** STUDY MATERIAL follows **
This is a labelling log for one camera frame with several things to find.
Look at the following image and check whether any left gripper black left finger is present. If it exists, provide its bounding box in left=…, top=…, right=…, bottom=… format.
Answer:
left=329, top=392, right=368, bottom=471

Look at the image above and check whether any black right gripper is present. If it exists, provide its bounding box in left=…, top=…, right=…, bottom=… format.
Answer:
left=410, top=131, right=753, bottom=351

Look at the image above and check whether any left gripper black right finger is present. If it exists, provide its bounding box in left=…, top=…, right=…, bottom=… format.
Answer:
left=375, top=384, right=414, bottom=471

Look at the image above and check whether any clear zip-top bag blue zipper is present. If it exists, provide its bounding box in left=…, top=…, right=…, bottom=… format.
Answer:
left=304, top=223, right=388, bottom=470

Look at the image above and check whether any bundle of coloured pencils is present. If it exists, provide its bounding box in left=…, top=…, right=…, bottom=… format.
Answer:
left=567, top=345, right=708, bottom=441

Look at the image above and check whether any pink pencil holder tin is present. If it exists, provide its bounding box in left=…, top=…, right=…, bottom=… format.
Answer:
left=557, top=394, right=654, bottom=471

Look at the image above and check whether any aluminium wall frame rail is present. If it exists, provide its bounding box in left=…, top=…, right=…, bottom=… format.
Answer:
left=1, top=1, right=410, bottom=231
** End of STUDY MATERIAL **
WHAT TO PRODUCE:
Print exactly the lines of the listing above starting at the line containing "Look at the following" and ending at the line containing "Look at the image above and check whether any left", both included.

ANSWER FOR THE TASK:
Look at the following image and check whether any left gripper black left finger is present. If it exists, provide its bounding box in left=…, top=…, right=…, bottom=… format.
Answer:
left=329, top=392, right=368, bottom=471

Look at the image above and check whether any black right gripper is present. If it exists, provide its bounding box in left=…, top=…, right=…, bottom=… format.
Answer:
left=410, top=131, right=753, bottom=351

Look at the image above and check whether any left gripper black right finger is present. If it exists, provide its bounding box in left=…, top=…, right=…, bottom=… format.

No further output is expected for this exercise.